Search

The administrator can define a list of words which, if not in an exact phrase, will be ignored. These are typically conjunctions and direct and indirect articles. Additionally, the default conjunction (OR or AND) between words can be defined. See the Admin > Configure > Resource lists interface.

There are two types of search available:

  • A set number of database fields are searched:

    • Title
    • Note
    • Abstract
    • Quote
    • Quote comment
    • Paraphrase
    • Paraphrase comment
    • Musing
    • Creator surname
    • Resource keyword
    • User tag
    • Any custom fields
    • Any cached attachments
  • Partial word searches are the default unless the search term is an exact phrase

  • You can use control words as noted below

  • The restrictions noted below on searches using the abstract and note fields pertain here

  • Complex composite search and select operations may be constructed by adding new fields. Some of these fields can be searched for words or phrases, some can be selected within, and some make use of numerical comparison
  • The abstract and note fields are searched on in FULLTEXT BOOLEAN mode. This is a quick and efficient method for searching over potentially large text fields but it dosn’t support Chinese and Japanese characters. In order to do this, your MySQL server must have the requisite parser: see Full-Text Restrictions in the MySQL documentation. Wildcard characters will be ignored for these two fields
  • Document searches can be performed on resource attachments (see Types of attachment section below) – searches are carried out on the cached versions of attachments. If you use the first select field to search on attachments any NOT in the search field will be ignored. Attachment searches are not filtered for the list of ignored words (see below)
  • The OR, AND and NOT radio buttons logically link that set of search parameters to the previous set.
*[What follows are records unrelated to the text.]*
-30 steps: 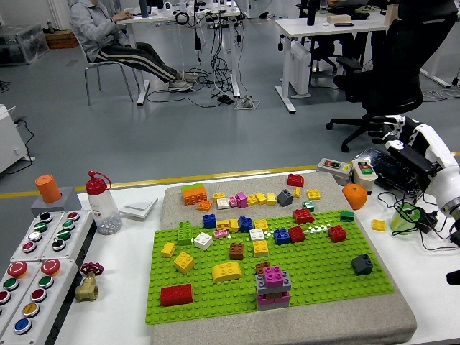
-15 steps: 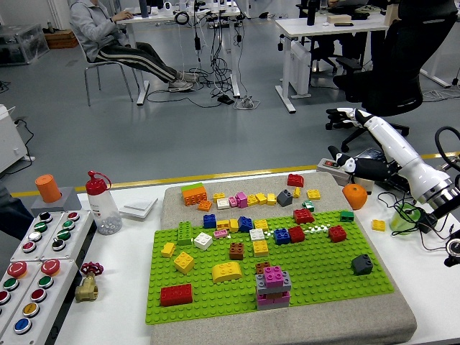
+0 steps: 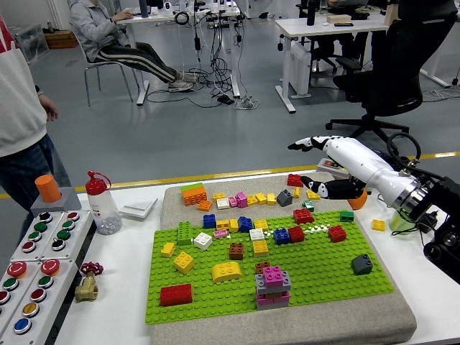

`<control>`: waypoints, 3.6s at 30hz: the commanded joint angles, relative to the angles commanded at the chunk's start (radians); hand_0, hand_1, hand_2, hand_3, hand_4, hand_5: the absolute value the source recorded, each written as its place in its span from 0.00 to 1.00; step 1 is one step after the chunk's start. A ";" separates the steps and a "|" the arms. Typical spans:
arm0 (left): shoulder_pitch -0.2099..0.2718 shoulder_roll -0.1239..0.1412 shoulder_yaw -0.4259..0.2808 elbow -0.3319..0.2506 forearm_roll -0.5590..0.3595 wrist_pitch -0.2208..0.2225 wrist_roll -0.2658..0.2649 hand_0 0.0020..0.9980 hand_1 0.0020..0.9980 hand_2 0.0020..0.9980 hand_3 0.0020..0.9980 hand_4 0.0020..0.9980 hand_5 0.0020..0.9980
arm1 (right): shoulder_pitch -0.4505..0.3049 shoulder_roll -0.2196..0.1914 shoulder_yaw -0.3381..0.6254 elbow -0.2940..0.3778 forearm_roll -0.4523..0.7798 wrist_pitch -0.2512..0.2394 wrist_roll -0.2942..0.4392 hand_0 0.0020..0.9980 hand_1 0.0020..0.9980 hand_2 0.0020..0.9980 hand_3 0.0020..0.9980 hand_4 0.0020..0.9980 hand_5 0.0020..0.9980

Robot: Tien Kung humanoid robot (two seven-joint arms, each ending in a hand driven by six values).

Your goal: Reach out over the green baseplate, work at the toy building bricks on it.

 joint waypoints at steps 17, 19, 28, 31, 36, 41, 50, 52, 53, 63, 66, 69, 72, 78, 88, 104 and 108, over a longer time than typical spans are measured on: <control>-0.008 0.006 0.011 0.002 -0.013 -0.001 -0.006 0.63 0.60 0.61 0.41 0.31 0.94 | 0.102 0.044 -0.165 0.220 -0.174 0.045 -0.238 0.79 0.69 0.63 0.73 0.66 0.24; -0.008 0.007 0.013 0.002 -0.014 -0.001 -0.005 0.63 0.60 0.61 0.41 0.31 0.94 | 0.125 0.055 -0.191 0.264 -0.202 0.051 -0.267 0.79 0.69 0.63 0.73 0.66 0.24; -0.003 0.008 0.015 0.001 -0.017 -0.001 -0.001 0.63 0.60 0.61 0.41 0.31 0.94 | 0.190 0.127 -0.269 0.366 -0.238 0.073 -0.337 0.81 0.70 0.64 0.72 0.69 0.34; 0.000 0.007 0.016 0.000 -0.017 -0.002 0.000 0.63 0.60 0.61 0.41 0.31 0.94 | 0.204 0.168 -0.301 0.366 -0.248 0.079 -0.358 0.81 0.70 0.64 0.72 0.69 0.34; 0.005 0.006 0.013 -0.002 -0.010 -0.003 0.004 0.63 0.60 0.61 0.41 0.31 0.94 | 0.229 0.258 -0.368 0.319 -0.260 0.096 -0.395 0.81 0.71 0.66 0.73 0.69 0.34; 0.007 0.006 0.012 -0.003 -0.005 -0.005 0.006 0.63 0.60 0.61 0.41 0.31 0.93 | 0.249 0.337 -0.417 0.238 -0.249 0.104 -0.414 0.83 0.76 0.72 0.76 0.69 0.36; 0.007 0.006 0.013 -0.003 -0.006 -0.005 0.006 0.63 0.60 0.61 0.41 0.31 0.94 | 0.254 0.391 -0.402 0.109 -0.249 0.069 -0.417 0.84 0.77 0.73 0.76 0.69 0.39; 0.006 0.006 0.013 -0.003 -0.007 -0.005 0.006 0.63 0.60 0.61 0.41 0.31 0.94 | 0.253 0.394 -0.387 0.076 -0.254 0.052 -0.417 0.84 0.77 0.73 0.76 0.69 0.39; 0.006 0.006 0.013 -0.003 -0.007 -0.005 0.006 0.63 0.60 0.61 0.41 0.31 0.94 | 0.251 0.394 -0.379 0.061 -0.255 0.046 -0.417 0.84 0.77 0.73 0.76 0.69 0.39; 0.008 0.007 0.011 -0.003 -0.005 -0.005 0.006 0.63 0.60 0.61 0.41 0.31 0.94 | 0.240 0.390 -0.343 -0.027 -0.236 0.016 -0.397 0.81 0.73 0.69 0.74 0.65 0.39; 0.009 0.008 0.012 -0.002 -0.007 -0.004 0.004 0.63 0.60 0.61 0.41 0.31 0.94 | 0.236 0.388 -0.341 -0.048 -0.229 0.015 -0.394 0.81 0.73 0.69 0.74 0.65 0.39; 0.008 0.008 0.012 -0.002 -0.007 -0.004 0.004 0.63 0.60 0.61 0.41 0.31 0.94 | 0.234 0.388 -0.339 -0.064 -0.224 0.015 -0.394 0.74 0.71 0.68 0.72 0.63 0.40; 0.008 0.008 0.013 -0.002 -0.007 -0.004 0.003 0.63 0.60 0.61 0.41 0.31 0.94 | 0.232 0.388 -0.339 -0.078 -0.225 0.014 -0.394 0.74 0.71 0.68 0.72 0.63 0.40; 0.007 0.009 0.013 -0.001 -0.007 -0.004 0.002 0.63 0.60 0.61 0.41 0.31 0.94 | 0.226 0.384 -0.329 -0.094 -0.231 0.009 -0.405 0.70 0.70 0.67 0.71 0.61 0.39; 0.007 0.008 0.013 -0.002 -0.005 -0.006 0.005 0.63 0.60 0.61 0.41 0.31 0.94 | 0.220 0.373 -0.310 -0.101 -0.229 0.004 -0.408 0.69 0.70 0.66 0.70 0.58 0.38; -0.001 0.008 0.016 -0.001 -0.011 -0.007 0.002 0.63 0.60 0.61 0.41 0.31 0.94 | 0.216 0.355 -0.284 -0.100 -0.229 0.003 -0.410 0.69 0.70 0.66 0.68 0.53 0.37; -0.001 0.008 0.015 -0.001 -0.009 -0.007 0.003 0.63 0.60 0.61 0.41 0.31 0.94 | 0.212 0.351 -0.278 -0.099 -0.229 0.004 -0.411 0.69 0.70 0.66 0.68 0.53 0.37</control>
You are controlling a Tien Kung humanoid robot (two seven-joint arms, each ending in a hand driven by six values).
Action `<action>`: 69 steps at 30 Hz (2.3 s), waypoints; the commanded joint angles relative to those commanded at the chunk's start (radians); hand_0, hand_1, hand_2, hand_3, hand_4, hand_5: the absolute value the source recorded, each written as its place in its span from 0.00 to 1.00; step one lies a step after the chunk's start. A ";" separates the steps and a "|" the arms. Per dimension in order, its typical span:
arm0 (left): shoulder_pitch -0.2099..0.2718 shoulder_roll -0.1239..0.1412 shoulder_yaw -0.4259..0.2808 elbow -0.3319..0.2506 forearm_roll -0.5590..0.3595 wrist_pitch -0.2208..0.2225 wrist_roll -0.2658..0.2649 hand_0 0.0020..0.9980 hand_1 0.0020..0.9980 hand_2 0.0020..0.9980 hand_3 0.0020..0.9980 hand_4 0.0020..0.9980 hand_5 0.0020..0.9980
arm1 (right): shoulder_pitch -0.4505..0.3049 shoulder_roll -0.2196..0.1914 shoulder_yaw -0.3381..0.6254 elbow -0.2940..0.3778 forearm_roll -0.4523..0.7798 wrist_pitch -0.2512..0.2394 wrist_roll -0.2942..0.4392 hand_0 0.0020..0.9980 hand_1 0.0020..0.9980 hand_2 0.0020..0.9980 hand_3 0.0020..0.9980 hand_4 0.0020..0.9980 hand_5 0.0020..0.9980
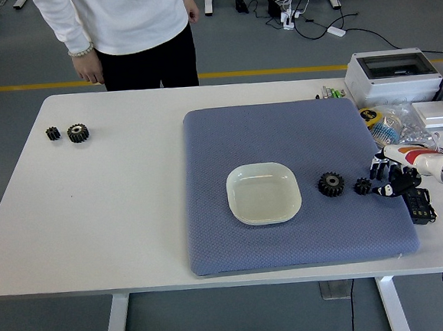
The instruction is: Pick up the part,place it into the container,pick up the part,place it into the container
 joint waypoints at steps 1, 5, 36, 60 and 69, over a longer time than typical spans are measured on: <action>0.000 0.000 0.000 0.000 0.000 0.000 0.000 0.71 0.69 0.74 0.61 0.75 0.70 | 0.000 -0.002 0.004 0.003 -0.002 0.006 -0.003 0.27 0.45 0.57 0.54 0.81 0.24; -0.001 0.000 0.001 0.000 -0.001 0.000 0.000 0.71 0.69 0.74 0.61 0.75 0.70 | -0.002 -0.009 0.025 0.015 -0.013 0.039 -0.016 0.32 0.50 0.70 0.75 0.97 0.30; 0.001 0.001 0.005 0.000 -0.002 0.000 0.001 0.71 0.69 0.74 0.61 0.75 0.70 | -0.006 0.027 0.010 0.025 -0.017 -0.073 0.030 0.36 0.49 0.62 0.52 0.86 0.22; -0.003 0.002 0.011 0.000 -0.004 0.000 0.002 0.71 0.69 0.74 0.61 0.75 0.70 | -0.006 0.046 -0.010 -0.018 0.007 -0.068 0.023 0.36 0.49 0.61 0.53 0.84 0.21; -0.002 0.000 0.002 0.000 0.002 0.001 0.004 0.71 0.69 0.74 0.61 0.75 0.70 | -0.012 0.057 -0.014 -0.027 0.028 -0.067 0.028 0.37 0.48 0.58 0.52 0.81 0.22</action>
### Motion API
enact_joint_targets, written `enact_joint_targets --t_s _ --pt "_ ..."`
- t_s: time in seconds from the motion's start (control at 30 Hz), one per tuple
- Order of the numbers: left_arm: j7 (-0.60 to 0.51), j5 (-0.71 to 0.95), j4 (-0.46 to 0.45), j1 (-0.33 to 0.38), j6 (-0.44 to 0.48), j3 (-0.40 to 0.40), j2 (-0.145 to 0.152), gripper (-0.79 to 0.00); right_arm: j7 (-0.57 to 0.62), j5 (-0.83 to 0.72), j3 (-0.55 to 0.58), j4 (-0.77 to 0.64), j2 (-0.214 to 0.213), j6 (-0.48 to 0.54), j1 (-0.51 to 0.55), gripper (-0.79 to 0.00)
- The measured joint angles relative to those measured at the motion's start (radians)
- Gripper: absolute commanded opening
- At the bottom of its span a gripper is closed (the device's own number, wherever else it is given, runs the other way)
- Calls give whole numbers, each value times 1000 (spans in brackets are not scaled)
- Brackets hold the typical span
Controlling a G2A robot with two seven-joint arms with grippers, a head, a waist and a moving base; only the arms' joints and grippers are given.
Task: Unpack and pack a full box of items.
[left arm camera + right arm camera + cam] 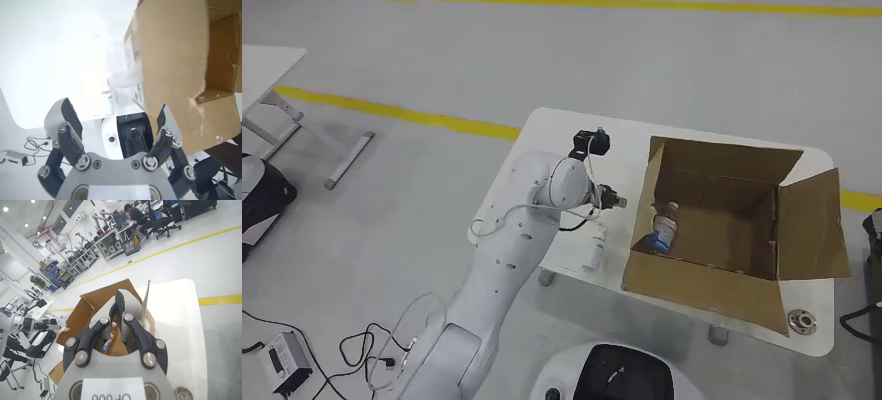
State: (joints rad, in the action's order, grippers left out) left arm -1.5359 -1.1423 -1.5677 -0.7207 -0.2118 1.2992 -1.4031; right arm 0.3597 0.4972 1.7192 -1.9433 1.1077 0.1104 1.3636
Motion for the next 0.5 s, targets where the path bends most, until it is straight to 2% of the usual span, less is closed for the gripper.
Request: enact_joint_targets --t_s 0.2,0.33,0.5 --pt "0 -70 131 -15 -67 -48 14 0 5 3 -6 8 -1 2 -17 -785" --pt "0 -79 212 -1 -73 -56 17 0 7 5 -13 12 -1 3 -24 -785" --pt "0 -7 270 2 -72 -72 10 0 8 7 -21 15 -1 3 -30 -785"
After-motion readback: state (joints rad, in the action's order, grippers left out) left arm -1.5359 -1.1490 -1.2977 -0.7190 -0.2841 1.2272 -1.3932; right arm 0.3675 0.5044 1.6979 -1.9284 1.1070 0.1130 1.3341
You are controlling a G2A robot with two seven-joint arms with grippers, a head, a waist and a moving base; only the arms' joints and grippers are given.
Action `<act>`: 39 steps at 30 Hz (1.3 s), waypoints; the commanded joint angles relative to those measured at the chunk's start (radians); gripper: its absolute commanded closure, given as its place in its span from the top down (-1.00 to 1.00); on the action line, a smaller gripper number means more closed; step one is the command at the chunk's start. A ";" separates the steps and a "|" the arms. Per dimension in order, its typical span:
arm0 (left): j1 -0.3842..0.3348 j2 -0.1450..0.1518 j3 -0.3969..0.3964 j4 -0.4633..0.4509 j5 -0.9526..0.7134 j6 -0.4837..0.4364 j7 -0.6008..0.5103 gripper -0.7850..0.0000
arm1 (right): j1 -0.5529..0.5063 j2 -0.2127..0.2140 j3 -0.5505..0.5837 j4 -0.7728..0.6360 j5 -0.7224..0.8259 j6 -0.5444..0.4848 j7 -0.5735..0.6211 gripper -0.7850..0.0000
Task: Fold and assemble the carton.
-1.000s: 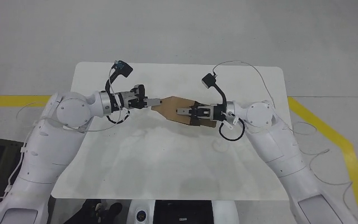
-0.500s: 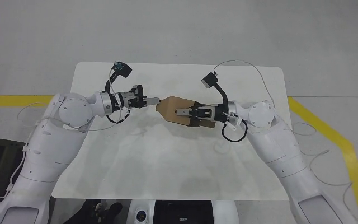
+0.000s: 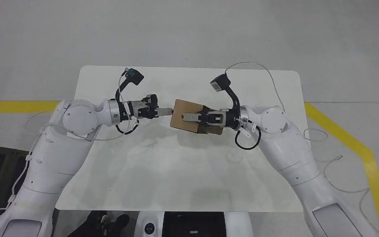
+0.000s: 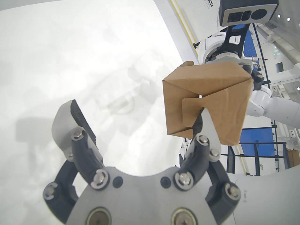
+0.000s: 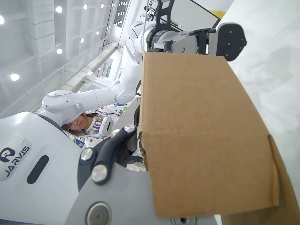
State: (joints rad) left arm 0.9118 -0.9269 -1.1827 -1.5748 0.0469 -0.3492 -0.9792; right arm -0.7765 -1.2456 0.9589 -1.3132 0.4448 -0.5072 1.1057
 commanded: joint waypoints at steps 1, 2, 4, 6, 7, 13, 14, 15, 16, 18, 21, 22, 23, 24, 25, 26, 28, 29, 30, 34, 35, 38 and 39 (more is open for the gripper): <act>0.002 -0.001 0.001 0.002 -0.027 0.000 -0.010 1.00 | 0.004 -0.002 -0.004 0.006 0.010 -0.006 0.005 -1.00; 0.001 -0.001 0.001 0.003 -0.038 -0.001 -0.015 1.00 | 0.006 -0.003 -0.006 0.009 0.016 -0.008 0.008 -1.00; 0.001 -0.001 0.002 0.007 -0.059 -0.005 -0.024 1.00 | 0.009 -0.005 -0.009 0.015 0.025 -0.012 0.013 -1.00; 0.000 -0.002 0.003 0.012 -0.078 -0.009 -0.031 1.00 | 0.012 -0.007 -0.011 0.020 0.033 -0.015 0.018 -1.00; 0.000 -0.002 0.004 0.016 -0.086 -0.010 -0.035 1.00 | 0.013 -0.008 -0.011 0.022 0.035 -0.016 0.019 -1.00; -0.007 -0.006 0.016 0.036 -0.128 -0.012 -0.053 1.00 | 0.017 -0.012 -0.015 0.033 0.051 -0.027 0.029 -1.00; -0.009 -0.006 0.019 0.039 -0.132 -0.014 -0.055 1.00 | 0.017 -0.012 -0.016 0.034 0.054 -0.028 0.030 -1.00; -0.010 -0.007 0.023 0.042 -0.136 -0.016 -0.056 1.00 | 0.018 -0.013 -0.016 0.036 0.056 -0.028 0.033 -1.00; -0.011 -0.008 0.027 0.044 -0.138 -0.019 -0.057 1.00 | 0.018 -0.013 -0.016 0.037 0.059 -0.029 0.034 -1.00; -0.014 -0.011 0.034 0.051 -0.149 -0.025 -0.056 1.00 | 0.017 -0.014 -0.016 0.039 0.065 -0.033 0.037 -1.00; -0.020 -0.014 0.041 0.074 -0.177 -0.035 -0.056 1.00 | 0.016 -0.014 -0.014 0.043 0.073 -0.039 0.045 -1.00; -0.024 -0.015 0.043 0.083 -0.181 -0.040 -0.055 1.00 | 0.015 -0.014 -0.013 0.045 0.074 -0.040 0.048 -1.00; -0.027 -0.017 0.046 0.092 -0.186 -0.045 -0.054 1.00 | 0.015 -0.014 -0.012 0.047 0.073 -0.040 0.050 -1.00; -0.031 -0.018 0.050 0.100 -0.191 -0.051 -0.053 1.00 | 0.015 -0.014 -0.011 0.047 0.073 -0.041 0.053 -1.00; -0.034 -0.019 0.053 0.108 -0.195 -0.058 -0.054 1.00 | 0.015 -0.014 -0.010 0.048 0.074 -0.041 0.055 -1.00; -0.038 -0.021 0.057 0.116 -0.199 -0.064 -0.056 1.00 | 0.015 -0.014 -0.010 0.048 0.075 -0.042 0.058 -1.00; -0.045 -0.023 0.064 0.132 -0.207 -0.077 -0.060 1.00 | 0.015 -0.014 -0.009 0.049 0.076 -0.044 0.064 -1.00; -0.048 -0.024 0.067 0.140 -0.212 -0.084 -0.063 1.00 | 0.015 -0.015 -0.009 0.049 0.078 -0.044 0.068 -1.00; -0.051 -0.026 0.071 0.148 -0.217 -0.090 -0.066 1.00 | 0.015 -0.015 -0.009 0.049 0.081 -0.045 0.071 -1.00; -0.065 -0.031 0.088 0.178 -0.228 -0.117 -0.075 1.00 | 0.018 -0.017 -0.014 0.049 0.087 -0.050 0.090 -1.00; -0.068 -0.033 0.093 0.185 -0.234 -0.123 -0.077 1.00 | 0.020 -0.017 -0.016 0.048 0.089 -0.051 0.096 -1.00; -0.078 -0.038 0.107 0.203 -0.255 -0.137 -0.089 1.00 | 0.023 -0.020 -0.022 0.052 0.098 -0.055 0.109 -1.00; -0.082 -0.040 0.111 0.206 -0.261 -0.143 -0.093 1.00 | 0.024 -0.020 -0.023 0.054 0.100 -0.055 0.112 -1.00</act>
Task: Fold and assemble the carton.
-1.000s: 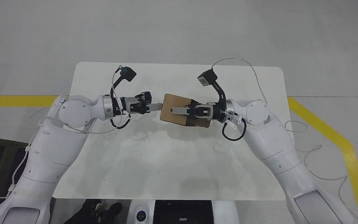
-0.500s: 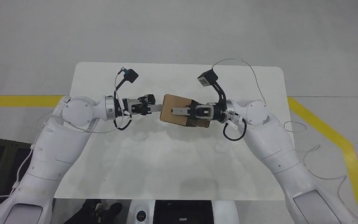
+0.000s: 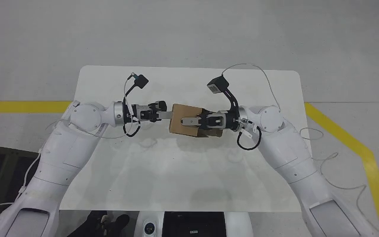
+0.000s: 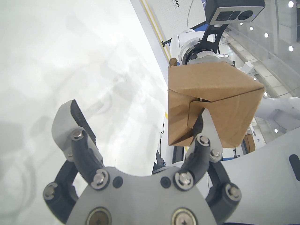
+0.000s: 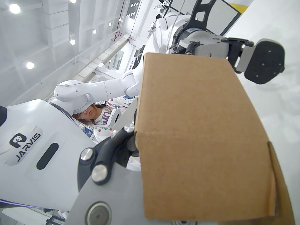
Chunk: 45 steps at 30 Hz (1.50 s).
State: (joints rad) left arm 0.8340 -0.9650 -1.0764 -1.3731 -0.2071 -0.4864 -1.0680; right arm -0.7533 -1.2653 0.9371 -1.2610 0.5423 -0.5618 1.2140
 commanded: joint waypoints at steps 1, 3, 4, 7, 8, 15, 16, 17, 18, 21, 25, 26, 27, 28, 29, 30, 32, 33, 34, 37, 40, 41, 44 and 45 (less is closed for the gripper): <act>-0.007 -0.003 0.009 0.008 -0.011 -0.010 -0.009 1.00 | 0.003 -0.001 -0.002 0.004 0.004 -0.002 0.006 -1.00; -0.012 -0.005 0.015 0.011 -0.018 -0.019 -0.017 1.00 | 0.004 -0.003 -0.004 0.008 0.008 -0.002 0.009 -1.00; -0.014 -0.006 0.018 0.012 -0.021 -0.021 -0.020 1.00 | 0.006 -0.003 -0.005 0.010 0.009 -0.002 0.010 -1.00; -0.017 -0.008 0.024 0.013 -0.023 -0.025 -0.026 1.00 | 0.007 -0.004 -0.005 0.013 0.011 -0.007 0.014 -1.00; -0.018 -0.009 0.026 0.013 -0.023 -0.026 -0.027 1.00 | 0.007 -0.005 -0.006 0.014 0.012 -0.008 0.015 -1.00; -0.021 -0.010 0.028 0.012 -0.025 -0.027 -0.034 1.00 | 0.006 -0.006 -0.003 0.018 0.014 -0.009 0.020 -1.00; -0.021 -0.010 0.027 0.011 -0.026 -0.027 -0.035 1.00 | 0.006 -0.006 -0.003 0.018 0.014 -0.008 0.020 -1.00; -0.021 -0.010 0.027 0.010 -0.027 -0.027 -0.036 1.00 | 0.005 -0.006 -0.002 0.018 0.014 -0.009 0.019 -1.00; -0.021 -0.011 0.027 0.010 -0.029 -0.026 -0.036 1.00 | 0.005 -0.006 -0.002 0.018 0.015 -0.010 0.019 -1.00; -0.020 -0.011 0.027 0.008 -0.030 -0.024 -0.037 1.00 | 0.003 -0.007 0.000 0.018 0.014 -0.011 0.019 -1.00; -0.020 -0.012 0.028 0.006 -0.030 -0.023 -0.038 1.00 | -0.001 -0.006 0.002 0.013 0.013 -0.010 0.021 -1.00; -0.020 -0.012 0.029 0.006 -0.032 -0.022 -0.038 1.00 | -0.003 -0.006 0.003 0.012 0.012 -0.010 0.021 -1.00; -0.020 -0.013 0.030 0.006 -0.032 -0.021 -0.037 1.00 | -0.004 -0.006 0.004 0.010 0.012 -0.009 0.022 -1.00; -0.020 -0.013 0.031 0.006 -0.032 -0.021 -0.036 1.00 | -0.005 -0.005 0.006 0.009 0.011 -0.009 0.021 -1.00; -0.020 -0.014 0.033 0.006 -0.035 -0.019 -0.036 1.00 | -0.007 -0.005 0.008 0.007 0.012 -0.009 0.021 -1.00; -0.021 -0.015 0.035 0.007 -0.037 -0.018 -0.036 1.00 | -0.009 -0.004 0.010 0.006 0.012 -0.009 0.022 -1.00; -0.024 -0.016 0.038 0.008 -0.037 -0.015 -0.035 1.00 | -0.012 -0.003 0.013 0.003 0.011 -0.008 0.022 -1.00; -0.025 -0.017 0.040 0.009 -0.038 -0.014 -0.034 1.00 | -0.013 -0.003 0.015 0.002 0.010 -0.007 0.022 -1.00; -0.027 -0.018 0.043 0.010 -0.039 -0.013 -0.035 1.00 | -0.015 -0.002 0.017 0.001 0.010 -0.006 0.022 -1.00; -0.031 -0.021 0.048 0.014 -0.041 -0.012 -0.034 1.00 | -0.019 -0.001 0.022 -0.002 0.009 -0.004 0.022 -1.00; -0.035 -0.023 0.052 0.018 -0.048 -0.009 -0.040 1.00 | -0.022 0.000 0.025 -0.005 0.007 -0.003 0.021 -1.00; -0.037 -0.023 0.052 0.019 -0.049 -0.009 -0.042 1.00 | -0.023 0.000 0.026 -0.006 0.006 -0.002 0.021 -1.00; -0.037 -0.024 0.051 0.028 -0.047 -0.011 -0.038 1.00 | -0.025 0.000 0.028 -0.008 0.005 -0.001 0.021 -1.00; -0.037 -0.024 0.049 0.032 -0.044 -0.011 -0.035 1.00 | -0.025 0.001 0.029 -0.008 0.004 0.000 0.021 -1.00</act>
For example, five search elements that are sequentially 1 OR 2 AND 3 NOT 4 OR 5 will be grouped as 1 OR (2 AND 3 NOT 4) OR 5
  • The structure and logic of the operation may be viewed before searching by clicking on the View natural language icon
  • Multiple selections may be made through various combinations of holding (on Windows and Linux) the Control and Shift keys while clicking (on Apple, the Command and Shift keys). Use the arrows to transfer select options between the select box listing those available to use and the select box listing those that will be used
  • The select boxes of selected options make use of the radio buttons OR and AND. For example (selecting just the Keyword field to search on), with two or more keywords selected and OR set, each of the returned resources must contain at least one of those keywords. With two or more keywords selected and AND set, each of the returned resources must contain all those keywords
  • Ideas can also be searched but are displayed separately as they are not part of a resource

Search terms

In both types of search, the following rules hold for the word search phrase:

  • You can use the control words AND, OR and NOT and can group words into exact phrases using double quote marks

  • AND, OR and NOT are case-sensitive and function as control words only outside exact phrases

  • The wildcard characters ? (zero or one character) and * (zero or multiple characters) can be used. In an exact phrase, these characters will treated literally

  • The use of wildcard characters disables partial word matching

  • The wildcard ? will not match a single UTF-8 character due to the multibyte nature of UTF-8. Use * instead

  • Searches are case-insensitive

  • A space not in an exact phrase will be treated as OR

  • All non-alphanumeric characters (such as punctuation) not in an exact phrase will be ignored unless the character is a wildcard

  • OR words following AND or NOT will be grouped. You might choose, therefore, to have a string of OR words at the start of the phrase. Some examples:

word1 AND word2 OR word3 OR word4 NOT word5 word6
// gives
word1 AND (word2 OR word3 OR word4) NOT (word5 OR word6)
word1 word2 OR word3 word4 NOT word5 word6 AND word7
// gives
word1 OR word2 OR word3 OR word4 NOT (word5 OR word6) AND word7
NOT word1 word2 OR word3 OR word4 NOT word5 word6
// gives
NOT (word1 word2 OR word3 OR word4) NOT (word5 OR word6)

Attachment cache support

You can attach files of any type to resources. For those that are text-type documents, a small number can be converted to text and cached for fulltext search from within Advanced Search. Following is a list of the major text-type document formats and their caching support for fulltext search.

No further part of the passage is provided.